Ayrıca Rasûlullâh bizden, kendisini övmemizi değil; getirdiklerini anlayarak çevremize olabildiğince verici olmamızı istiyor ve bekliyor!.. O’nun ulvî şahsiyetini, kendimize geçim kaynağı yapmamızı değil!
Ayrıca kesinlikle bilelim ki, para karşılığı yapılan hiçbir çalışmanın “İslâm Dini”nde yeri yoktur!
Parayla, ne “Kur’ân” okutturabilirsiniz; ne “hatim” indirtebilirsiniz; ne de ölmüş kişilerin “namaz” veya “oruç” borçlarını ödetebilirsiniz!
Kesinlikle bilelim ki;
Kur’ân ve Rasûlullâh açıklamaları kökenli “İslâm Dini”nde belirtilen ibadetler arasında, ne “mevlid”; ne de ölünün namaz-oruç borçlarını kapatmak için yapılan “ıskat ve devir” törenlerine yer vardır!
Bunları yapıyorsanız, kesinlikle biliniz ki, sadece kendinizi tatmin ediyor; bu arada bazı kişilerin de bu bahaneyle geçimine yardım ediyorsunuz!
PARA ÖDENDİĞİ İÇİN YAPILAN; PARA ALINMADIĞI TAKDİRDE DE YAPILMAYACAK OLAN, HİÇBİR FİİLİN İSLÂM DİNİ’NDE KESİNLİKLE YERİ YOKTUR!
Eğer, bu yanlışı yapıyor ve bilgisizliğimizin karşılığını biraz pahalı ödüyorsak; suçu karşımızdakinde değil, kendimizde arayalım; işin gerçeğini araştırmayıp, körü körüne, bilinçsizce etrafa uyduğumuz için!

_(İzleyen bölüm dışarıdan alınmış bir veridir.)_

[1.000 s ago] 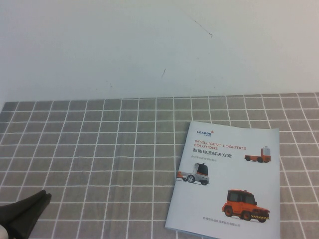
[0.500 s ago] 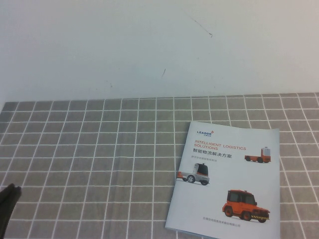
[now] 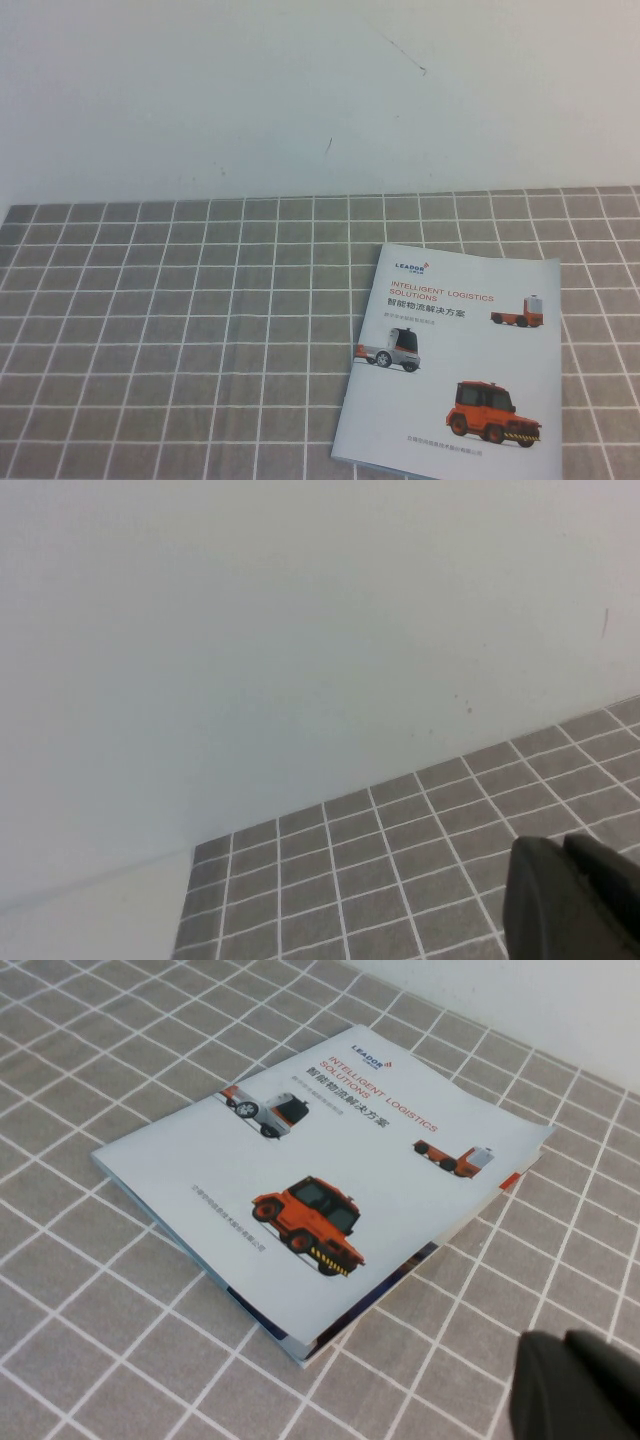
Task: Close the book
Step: 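Close the open booklet and leave it lying on the table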
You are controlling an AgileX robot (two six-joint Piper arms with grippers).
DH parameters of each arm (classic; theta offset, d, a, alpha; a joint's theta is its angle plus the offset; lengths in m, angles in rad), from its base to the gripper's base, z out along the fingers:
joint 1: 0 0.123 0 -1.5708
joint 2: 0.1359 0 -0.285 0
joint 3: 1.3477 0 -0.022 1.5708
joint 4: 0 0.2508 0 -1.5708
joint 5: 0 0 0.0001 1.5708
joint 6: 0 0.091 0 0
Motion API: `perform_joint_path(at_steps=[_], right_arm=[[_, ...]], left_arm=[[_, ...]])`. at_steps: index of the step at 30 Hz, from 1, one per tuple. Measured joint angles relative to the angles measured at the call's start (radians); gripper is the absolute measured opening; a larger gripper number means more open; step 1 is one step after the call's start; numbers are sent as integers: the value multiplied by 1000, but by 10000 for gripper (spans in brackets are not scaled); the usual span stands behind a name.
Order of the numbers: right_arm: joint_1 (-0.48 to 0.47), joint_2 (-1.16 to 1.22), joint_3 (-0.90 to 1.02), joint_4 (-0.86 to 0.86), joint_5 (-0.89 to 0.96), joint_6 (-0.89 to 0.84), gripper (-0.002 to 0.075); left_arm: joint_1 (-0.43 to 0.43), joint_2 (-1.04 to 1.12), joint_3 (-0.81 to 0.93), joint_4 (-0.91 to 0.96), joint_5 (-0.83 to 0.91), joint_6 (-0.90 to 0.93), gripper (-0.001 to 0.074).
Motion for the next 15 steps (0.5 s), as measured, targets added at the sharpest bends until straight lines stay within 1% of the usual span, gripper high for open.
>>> perform_joint_path(at_steps=[5, 7, 11, 15], right_arm=[[0, 0, 0, 4, 0, 0, -3], [0, 0, 0, 6, 0, 0, -3], [0, 0, 0, 6, 0, 0, -3], [0, 0, 0, 8, 0, 0, -3]], left_arm=[[6, -2, 0, 115, 51, -179, -4], [6, -3, 0, 179, 113, -268, -4], [6, -3, 0, 257, 303, -524, -4], [6, -3, -4, 281, 326, -627, -4]])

Bu arada yanlış anlaşılmasın! Biz, “farz”lar öncesinde ya da sonrasında “nâfile” namaz kılınmasına karşı değiliz!
Dileyen dilediği kadar “nâfile” namaz kılar; ve bunun karşılığında da büyük ecir ve sevap alır! Ancak, bu “nâfile” namazların, bugünkü uygulamalarla, zorunluymuşcasına, “farz”mışcasına takdiminin yanlış olduğunu vurguluyoruz!
“Nâfile”nin bir türü olan “sünnet” namazını, “farz” namazmış gibi göstermek, bu zannı vermek büyük hata ve gaflettir! Belki iyi niyetledir; ama kesinle bilgisizlik ve düşüncesizliktir!
“KOLAYLAŞTIRIN, ZORLAŞTIRMAYIN; MÜJDELEYİN, NEFRET ETTİRMEYİN”…
Buyuran Rasûlullâh (aleyhisselâm) Efendimize düşüncesizce karşı çıkmaktır!
“DÖRT” ya da “ÜÇ” veya “İKİ” rekât için birkaç dakikayı ayıramayan insanın pek mazeret gösterme şansı yoktur!
Ancak, günümüz telaşesi içindeki insana, içine beş-on dakikalık “farz”ın da katıldığı yarım saat hatta kırk beş dakikalık, şişirilmiş ibadetler bütününü, “farz” diye göstermek ve kabul ettirmek oldukça güçtür!
Ve bu, dini zorlaştırarak, insanları zorla İslâm Dini’nden uzaklaştırmaktır!